Les premiers rayons de lune caressent l’horizon sous le regard affûté de la daemon. Ce moment est bien celui qu’elle préfère : les proies sortent, à la merci de ses serres et de son bec fuselé. Le vent fait vibrer son plumage alors qu’elle plonge en piqué et attrape de justesse un rongeur qui n’existe dans aucun monde qu’elle et Mylo ont visité. Sa griffe le déchiquète, achevant l’animal. Non pas que sa moitié ne lui prépare pas de quoi se sustenter, juste que la chasse lui permet de rester vive et alerte. Et puis, ce n’est pas si mauvais. Un goût similaire à une souris, quoi qu’un peu plus faisandé. Des os plus épais. Un son différent -
depuis quand les sons de Cirr Tyly sont devenus ma réalité ? songe Meörow - lui fait relever la tête et abandonner le petit cadavre déjà bien entamé. Elle s’envole, silencieuse, alors que ses yeux, deux billes luisantes et presque phosphorescentes à la lueur -toujours faible- lunaire qui épouse les lieux. C’est à l’orée du village, là où les arbres se font plus fournis, qu’elle discerne le plus facilement l’anomalie. La poussière s’agite, mais elle est maladive, tendant à disparaître à chaque mouvement de l’être qui semble vouloir rejoindre la civilité, ou ce qui s’en rapproche sur Néfyria. Se posant sur la branche mi-haute d’un arbre maison, elle retire une petite feuille coincée entre ses plumes avant de reprendre son observation. Elle se demande qui peut arriver là et pourquoi son essence de vie paraît si fluctuent. Sa curiosité n’est rien de plus que ce qu’elle est, et par là elle sait qu’elle est plus pondérée que son humaine. Pourtant, leur intuition est presque infaillible et là, l’oiseau qui n’en n’est pas vraiment un sait qu’elle doit attendre de voir ce qu’il se passe avant de reprendre le cours de sa nuit.

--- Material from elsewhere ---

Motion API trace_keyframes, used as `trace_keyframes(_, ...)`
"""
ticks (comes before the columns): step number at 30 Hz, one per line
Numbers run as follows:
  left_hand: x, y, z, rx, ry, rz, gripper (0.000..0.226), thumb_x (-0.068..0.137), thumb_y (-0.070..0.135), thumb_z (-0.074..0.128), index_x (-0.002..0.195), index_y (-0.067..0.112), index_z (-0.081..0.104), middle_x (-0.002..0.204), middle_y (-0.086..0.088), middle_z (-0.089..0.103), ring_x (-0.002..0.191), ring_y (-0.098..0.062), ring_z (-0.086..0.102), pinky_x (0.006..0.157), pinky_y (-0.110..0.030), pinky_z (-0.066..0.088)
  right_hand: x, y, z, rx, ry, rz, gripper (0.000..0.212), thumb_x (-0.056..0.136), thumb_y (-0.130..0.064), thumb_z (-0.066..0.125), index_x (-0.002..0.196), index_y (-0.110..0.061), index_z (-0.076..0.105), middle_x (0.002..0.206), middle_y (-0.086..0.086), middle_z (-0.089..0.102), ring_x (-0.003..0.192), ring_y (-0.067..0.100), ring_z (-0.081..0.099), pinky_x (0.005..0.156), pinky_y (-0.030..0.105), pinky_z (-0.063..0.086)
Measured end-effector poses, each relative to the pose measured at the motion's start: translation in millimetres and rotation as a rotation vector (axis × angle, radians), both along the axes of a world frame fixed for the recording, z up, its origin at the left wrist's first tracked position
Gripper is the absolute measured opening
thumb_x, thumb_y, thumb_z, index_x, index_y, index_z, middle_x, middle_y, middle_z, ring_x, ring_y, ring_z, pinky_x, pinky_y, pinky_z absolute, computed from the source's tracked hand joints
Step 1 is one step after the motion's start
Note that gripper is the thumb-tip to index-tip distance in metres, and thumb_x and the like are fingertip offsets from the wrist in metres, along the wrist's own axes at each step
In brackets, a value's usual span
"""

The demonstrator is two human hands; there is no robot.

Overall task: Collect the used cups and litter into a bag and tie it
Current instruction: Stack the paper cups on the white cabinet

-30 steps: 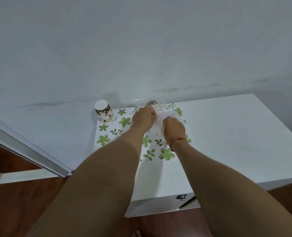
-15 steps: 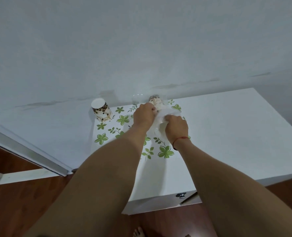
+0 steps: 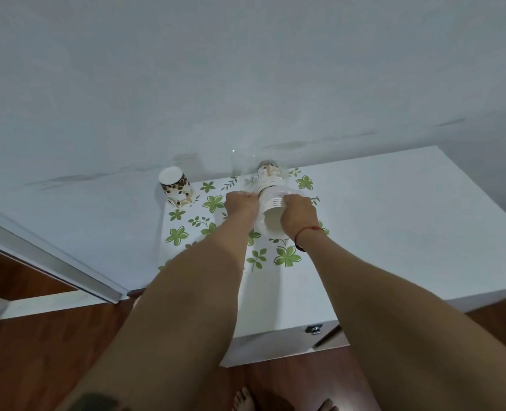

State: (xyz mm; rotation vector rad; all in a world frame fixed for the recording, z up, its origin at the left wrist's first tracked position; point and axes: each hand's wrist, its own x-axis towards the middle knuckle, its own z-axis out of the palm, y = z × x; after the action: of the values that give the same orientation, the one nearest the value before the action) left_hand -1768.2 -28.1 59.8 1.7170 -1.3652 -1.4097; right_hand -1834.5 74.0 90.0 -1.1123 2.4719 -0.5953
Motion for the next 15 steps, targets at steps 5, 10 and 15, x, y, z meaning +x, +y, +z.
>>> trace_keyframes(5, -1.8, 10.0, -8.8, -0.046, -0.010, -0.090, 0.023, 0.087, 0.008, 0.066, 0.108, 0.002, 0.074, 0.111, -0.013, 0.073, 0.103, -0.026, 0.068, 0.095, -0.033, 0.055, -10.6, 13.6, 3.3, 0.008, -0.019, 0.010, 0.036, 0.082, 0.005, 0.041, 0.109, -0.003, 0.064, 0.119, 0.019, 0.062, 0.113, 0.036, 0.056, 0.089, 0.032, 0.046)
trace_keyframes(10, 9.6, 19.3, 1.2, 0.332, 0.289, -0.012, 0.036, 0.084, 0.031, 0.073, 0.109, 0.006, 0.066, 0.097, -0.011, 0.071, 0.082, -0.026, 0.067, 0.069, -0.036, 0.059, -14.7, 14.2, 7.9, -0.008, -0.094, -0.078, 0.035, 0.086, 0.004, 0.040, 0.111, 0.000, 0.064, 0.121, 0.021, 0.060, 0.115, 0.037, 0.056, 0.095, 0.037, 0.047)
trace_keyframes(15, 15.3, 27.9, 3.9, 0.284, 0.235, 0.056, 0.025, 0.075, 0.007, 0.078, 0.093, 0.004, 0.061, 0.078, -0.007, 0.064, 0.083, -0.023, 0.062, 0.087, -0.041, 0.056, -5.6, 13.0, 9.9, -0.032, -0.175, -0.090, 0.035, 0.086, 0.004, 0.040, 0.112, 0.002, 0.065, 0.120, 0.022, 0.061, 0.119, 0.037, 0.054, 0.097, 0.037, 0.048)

Elle plonge rapidement, allant sur une branche plus basse, et là, elle ne peut plus rien louper, oui, et aussitôt, elle décolle encore. Cette fois pourtant, plus aucune hésitation, plus aucun tâtonnement. Comme un peu plus tôt, si tôt, lorsqu’elle avait fondu sur tel un bourreau sur son repas du soir. Sur son trajet de vol, elle croise Kelpie partit lui aussi chasser, et dès qu’il remarque l’animâme de sa fusionnée, il s’ébroue et la suit au galop, jusqu’à rejoindre la passerelle que chacun de ses sabots ébranlent jusqu’à ce qu’enfin, les deux parviennent à la demeure de Mylo, dont le sommeil pour une fois n’a pas joué les fuyards.
La porte est battante, elle s’ouvre sans problème. Pour une fois, c’est Meörow qui arrive plus vite que Kelpie et Mylo, ressentant les émotions violentes de sa daemon plus qu’elle n’entend son petit cœur affolé, se réveille en sursaut.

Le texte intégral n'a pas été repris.